**Given data:**
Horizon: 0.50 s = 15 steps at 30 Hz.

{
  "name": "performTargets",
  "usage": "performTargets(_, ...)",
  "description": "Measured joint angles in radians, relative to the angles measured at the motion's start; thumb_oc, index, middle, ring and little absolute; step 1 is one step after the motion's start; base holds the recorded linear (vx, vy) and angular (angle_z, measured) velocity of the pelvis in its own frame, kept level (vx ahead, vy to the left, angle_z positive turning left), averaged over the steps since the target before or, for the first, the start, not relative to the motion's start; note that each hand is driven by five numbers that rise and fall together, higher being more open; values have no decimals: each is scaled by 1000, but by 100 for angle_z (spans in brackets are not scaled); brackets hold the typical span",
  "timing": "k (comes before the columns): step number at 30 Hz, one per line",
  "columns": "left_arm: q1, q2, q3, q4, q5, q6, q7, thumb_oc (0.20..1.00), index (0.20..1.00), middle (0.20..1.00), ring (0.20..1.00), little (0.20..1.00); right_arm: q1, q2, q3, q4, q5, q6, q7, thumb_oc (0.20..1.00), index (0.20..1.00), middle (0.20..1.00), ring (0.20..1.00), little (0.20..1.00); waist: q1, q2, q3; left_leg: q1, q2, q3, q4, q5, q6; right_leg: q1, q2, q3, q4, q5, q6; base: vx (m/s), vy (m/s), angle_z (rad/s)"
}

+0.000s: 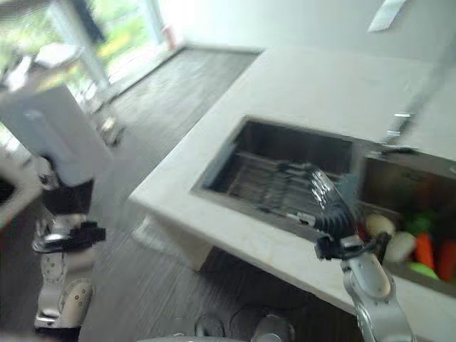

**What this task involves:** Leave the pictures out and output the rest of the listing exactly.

**Response:**
Horizon: 0.50 s = 15 steps at 30 Hz.

{
  "name": "performTargets",
  "usage": "performTargets(_, ...)",
  "description": "Measured joint angles in radians, relative to the angles measured at the motion's start; thumb_oc, index, middle, ring and little absolute; step 1 is one step after the motion's start; base holds the recorded linear (vx, vy) and angular (angle_z, measured) velocity of the pelvis in its own frame, kept level (vx ahead, vy to the left, angle_z positive turning left), averaged over the steps since the target before or, for the first, the start, not relative to the motion's start; note that each hand is driven by five numbers that rise and fall together, higher being more open; values have no decimals: each is scaled by 1000, but by 100 for angle_z (spans in brackets are not scaled); brackets hold the typical span",
  "timing": "k (comes before the columns): step number at 30 Hz, one per line",
  "columns": "left_arm: q1, q2, q3, q4, q5, q6, q7, thumb_oc (0.20..1.00), index (0.20..1.00), middle (0.20..1.00), ring (0.20..1.00), little (0.20..1.00); right_arm: q1, q2, q3, q4, q5, q6, q7, thumb_oc (0.20..1.00), index (0.20..1.00), middle (0.20..1.00), ring (0.20..1.00), little (0.20..1.00); waist: q1, q2, q3; left_leg: q1, q2, q3, q4, q5, q6; right_leg: q1, q2, q3, q4, q5, q6; base: vx (m/s), vy (m/s), angle_z (rad/s)"
}

+0.000s: 

With that, the output is complete.